Among the following entries, say how many lines contain the word "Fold"; the answer is a number and nothing else.

**Collection entries**
# # # #
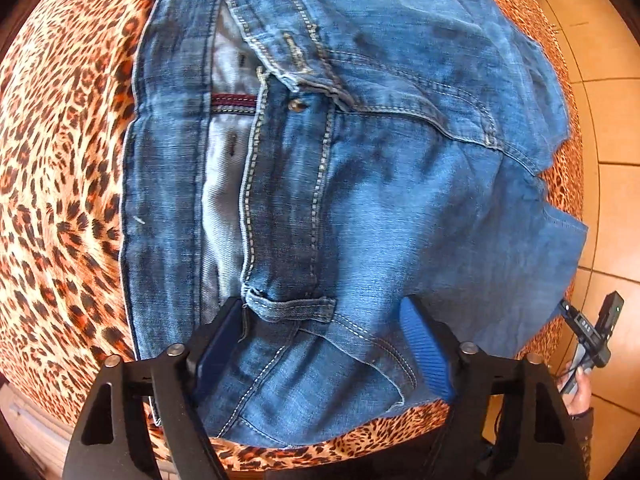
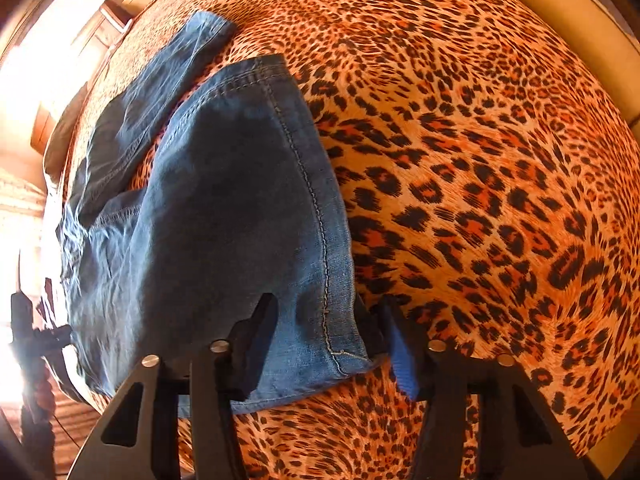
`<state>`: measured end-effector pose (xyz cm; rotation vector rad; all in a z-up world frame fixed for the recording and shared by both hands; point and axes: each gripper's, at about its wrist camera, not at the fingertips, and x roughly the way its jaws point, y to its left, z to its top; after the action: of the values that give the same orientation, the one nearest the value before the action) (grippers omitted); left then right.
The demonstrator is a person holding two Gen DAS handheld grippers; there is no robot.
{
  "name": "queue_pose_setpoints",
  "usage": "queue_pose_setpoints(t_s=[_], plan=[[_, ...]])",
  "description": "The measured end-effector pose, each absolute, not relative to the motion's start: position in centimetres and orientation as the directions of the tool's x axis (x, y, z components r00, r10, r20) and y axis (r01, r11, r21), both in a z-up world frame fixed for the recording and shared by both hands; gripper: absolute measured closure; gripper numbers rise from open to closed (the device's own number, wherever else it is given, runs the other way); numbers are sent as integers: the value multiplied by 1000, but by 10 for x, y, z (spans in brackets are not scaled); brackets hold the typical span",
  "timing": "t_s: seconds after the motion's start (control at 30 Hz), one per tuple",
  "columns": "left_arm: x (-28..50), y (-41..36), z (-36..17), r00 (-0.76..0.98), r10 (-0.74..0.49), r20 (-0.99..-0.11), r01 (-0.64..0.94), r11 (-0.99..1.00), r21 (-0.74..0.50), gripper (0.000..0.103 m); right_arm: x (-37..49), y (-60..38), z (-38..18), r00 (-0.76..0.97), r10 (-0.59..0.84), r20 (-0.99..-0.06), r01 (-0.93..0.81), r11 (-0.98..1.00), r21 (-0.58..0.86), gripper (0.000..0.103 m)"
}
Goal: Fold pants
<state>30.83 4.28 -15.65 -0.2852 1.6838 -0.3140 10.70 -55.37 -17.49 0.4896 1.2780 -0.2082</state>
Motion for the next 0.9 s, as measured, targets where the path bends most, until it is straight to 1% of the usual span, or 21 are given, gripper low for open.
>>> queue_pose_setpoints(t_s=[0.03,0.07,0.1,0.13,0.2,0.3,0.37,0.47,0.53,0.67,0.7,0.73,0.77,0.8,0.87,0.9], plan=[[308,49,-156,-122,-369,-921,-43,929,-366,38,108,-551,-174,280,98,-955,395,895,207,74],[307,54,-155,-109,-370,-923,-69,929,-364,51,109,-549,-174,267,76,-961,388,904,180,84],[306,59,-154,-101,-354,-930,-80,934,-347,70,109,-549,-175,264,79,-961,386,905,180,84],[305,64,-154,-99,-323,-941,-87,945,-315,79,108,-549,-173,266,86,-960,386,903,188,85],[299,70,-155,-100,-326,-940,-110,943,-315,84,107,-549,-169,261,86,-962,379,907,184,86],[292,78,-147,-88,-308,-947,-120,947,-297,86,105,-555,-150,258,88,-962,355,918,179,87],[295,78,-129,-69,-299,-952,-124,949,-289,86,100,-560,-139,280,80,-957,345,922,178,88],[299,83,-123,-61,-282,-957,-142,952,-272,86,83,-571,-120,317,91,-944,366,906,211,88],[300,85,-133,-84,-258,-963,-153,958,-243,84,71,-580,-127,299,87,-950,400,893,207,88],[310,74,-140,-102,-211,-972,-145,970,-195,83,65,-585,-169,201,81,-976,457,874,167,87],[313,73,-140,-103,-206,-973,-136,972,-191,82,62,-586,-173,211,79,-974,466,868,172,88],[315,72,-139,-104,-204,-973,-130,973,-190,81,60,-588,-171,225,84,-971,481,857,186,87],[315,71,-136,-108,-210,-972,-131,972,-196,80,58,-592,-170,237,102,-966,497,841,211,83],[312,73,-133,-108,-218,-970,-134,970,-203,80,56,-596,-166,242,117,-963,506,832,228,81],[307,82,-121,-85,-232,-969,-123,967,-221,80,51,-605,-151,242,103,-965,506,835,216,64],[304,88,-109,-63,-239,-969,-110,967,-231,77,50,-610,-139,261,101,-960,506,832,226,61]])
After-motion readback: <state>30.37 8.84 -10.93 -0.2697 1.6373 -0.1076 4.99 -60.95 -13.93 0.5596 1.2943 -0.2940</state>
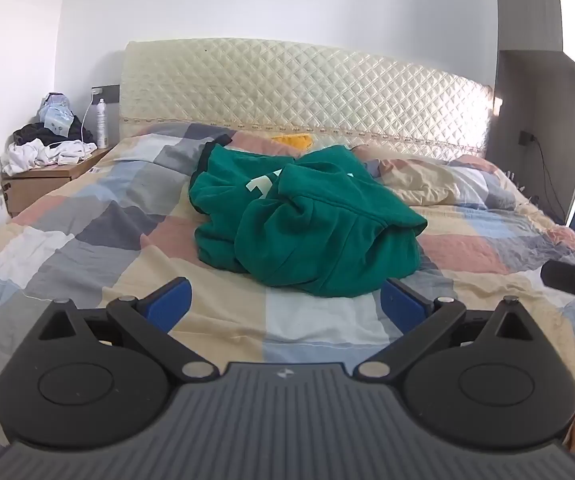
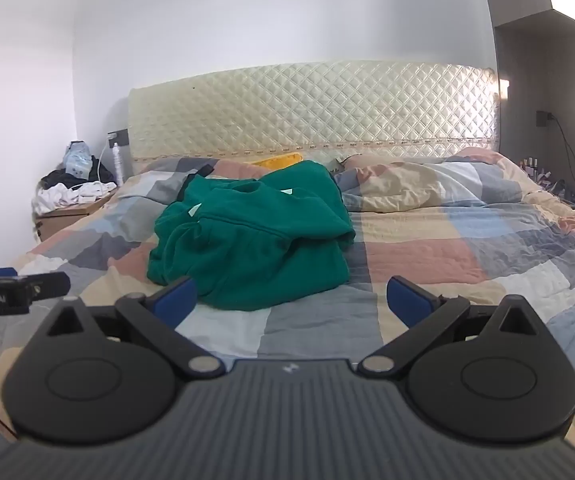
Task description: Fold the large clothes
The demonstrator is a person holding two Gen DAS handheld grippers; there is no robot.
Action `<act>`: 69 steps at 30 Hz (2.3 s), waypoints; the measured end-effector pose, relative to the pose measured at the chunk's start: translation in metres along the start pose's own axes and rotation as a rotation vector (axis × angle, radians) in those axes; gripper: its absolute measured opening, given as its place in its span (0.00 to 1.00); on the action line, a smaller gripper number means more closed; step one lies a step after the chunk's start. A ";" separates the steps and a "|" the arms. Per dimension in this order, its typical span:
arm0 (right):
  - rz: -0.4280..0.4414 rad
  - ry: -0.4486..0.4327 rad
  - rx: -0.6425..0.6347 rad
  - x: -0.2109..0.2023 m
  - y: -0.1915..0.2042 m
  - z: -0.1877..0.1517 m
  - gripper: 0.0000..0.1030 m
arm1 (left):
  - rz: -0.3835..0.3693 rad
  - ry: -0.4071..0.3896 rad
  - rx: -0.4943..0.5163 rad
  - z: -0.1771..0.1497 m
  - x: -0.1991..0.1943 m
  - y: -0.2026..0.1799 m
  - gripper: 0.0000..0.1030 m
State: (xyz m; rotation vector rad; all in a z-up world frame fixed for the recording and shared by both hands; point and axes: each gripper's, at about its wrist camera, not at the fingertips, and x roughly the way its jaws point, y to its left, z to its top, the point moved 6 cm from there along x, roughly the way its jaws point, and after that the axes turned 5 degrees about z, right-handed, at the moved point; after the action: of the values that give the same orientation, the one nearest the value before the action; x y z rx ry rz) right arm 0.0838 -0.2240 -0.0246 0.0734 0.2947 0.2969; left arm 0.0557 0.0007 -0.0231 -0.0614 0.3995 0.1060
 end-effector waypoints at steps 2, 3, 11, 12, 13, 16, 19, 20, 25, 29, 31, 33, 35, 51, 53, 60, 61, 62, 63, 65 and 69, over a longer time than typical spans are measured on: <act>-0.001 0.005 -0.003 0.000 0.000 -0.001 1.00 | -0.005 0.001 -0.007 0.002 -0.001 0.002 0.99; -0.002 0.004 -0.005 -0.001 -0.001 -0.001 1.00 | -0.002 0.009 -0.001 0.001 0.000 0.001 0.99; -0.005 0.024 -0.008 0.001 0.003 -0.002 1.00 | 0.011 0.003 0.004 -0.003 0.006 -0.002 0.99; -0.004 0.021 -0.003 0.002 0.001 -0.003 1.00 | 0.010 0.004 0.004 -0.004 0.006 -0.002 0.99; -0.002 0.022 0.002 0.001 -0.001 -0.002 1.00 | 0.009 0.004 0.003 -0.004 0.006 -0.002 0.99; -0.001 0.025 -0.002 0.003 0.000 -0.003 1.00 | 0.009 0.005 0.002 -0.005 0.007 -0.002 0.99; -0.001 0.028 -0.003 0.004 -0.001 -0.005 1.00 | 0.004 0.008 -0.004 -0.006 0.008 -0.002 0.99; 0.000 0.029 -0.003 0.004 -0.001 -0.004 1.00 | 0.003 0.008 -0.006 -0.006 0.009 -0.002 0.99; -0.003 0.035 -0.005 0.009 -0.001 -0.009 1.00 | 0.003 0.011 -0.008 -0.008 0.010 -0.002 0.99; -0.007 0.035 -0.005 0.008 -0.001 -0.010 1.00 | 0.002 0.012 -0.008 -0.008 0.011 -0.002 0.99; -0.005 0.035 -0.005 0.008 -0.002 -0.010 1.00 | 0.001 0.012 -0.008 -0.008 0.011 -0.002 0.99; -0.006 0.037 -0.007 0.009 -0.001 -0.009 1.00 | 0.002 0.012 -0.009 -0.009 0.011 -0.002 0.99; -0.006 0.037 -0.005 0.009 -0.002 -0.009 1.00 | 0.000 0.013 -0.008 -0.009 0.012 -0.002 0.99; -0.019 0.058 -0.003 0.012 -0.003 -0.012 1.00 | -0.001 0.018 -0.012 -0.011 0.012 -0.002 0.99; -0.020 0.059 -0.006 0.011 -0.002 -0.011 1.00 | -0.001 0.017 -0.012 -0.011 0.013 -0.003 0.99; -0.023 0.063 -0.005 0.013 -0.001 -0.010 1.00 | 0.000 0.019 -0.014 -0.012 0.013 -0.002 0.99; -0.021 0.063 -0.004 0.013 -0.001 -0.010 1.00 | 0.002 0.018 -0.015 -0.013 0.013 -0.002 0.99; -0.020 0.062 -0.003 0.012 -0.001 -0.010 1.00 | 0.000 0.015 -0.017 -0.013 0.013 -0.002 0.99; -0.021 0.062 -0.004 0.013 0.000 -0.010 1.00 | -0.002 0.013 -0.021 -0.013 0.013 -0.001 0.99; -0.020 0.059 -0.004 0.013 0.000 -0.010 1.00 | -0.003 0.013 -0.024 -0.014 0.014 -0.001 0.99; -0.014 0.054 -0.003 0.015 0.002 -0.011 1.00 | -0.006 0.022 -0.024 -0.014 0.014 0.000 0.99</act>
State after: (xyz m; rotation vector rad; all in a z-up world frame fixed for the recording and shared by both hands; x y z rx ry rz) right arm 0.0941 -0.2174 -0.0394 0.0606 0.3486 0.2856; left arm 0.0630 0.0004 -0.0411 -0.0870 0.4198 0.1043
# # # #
**Your response**
2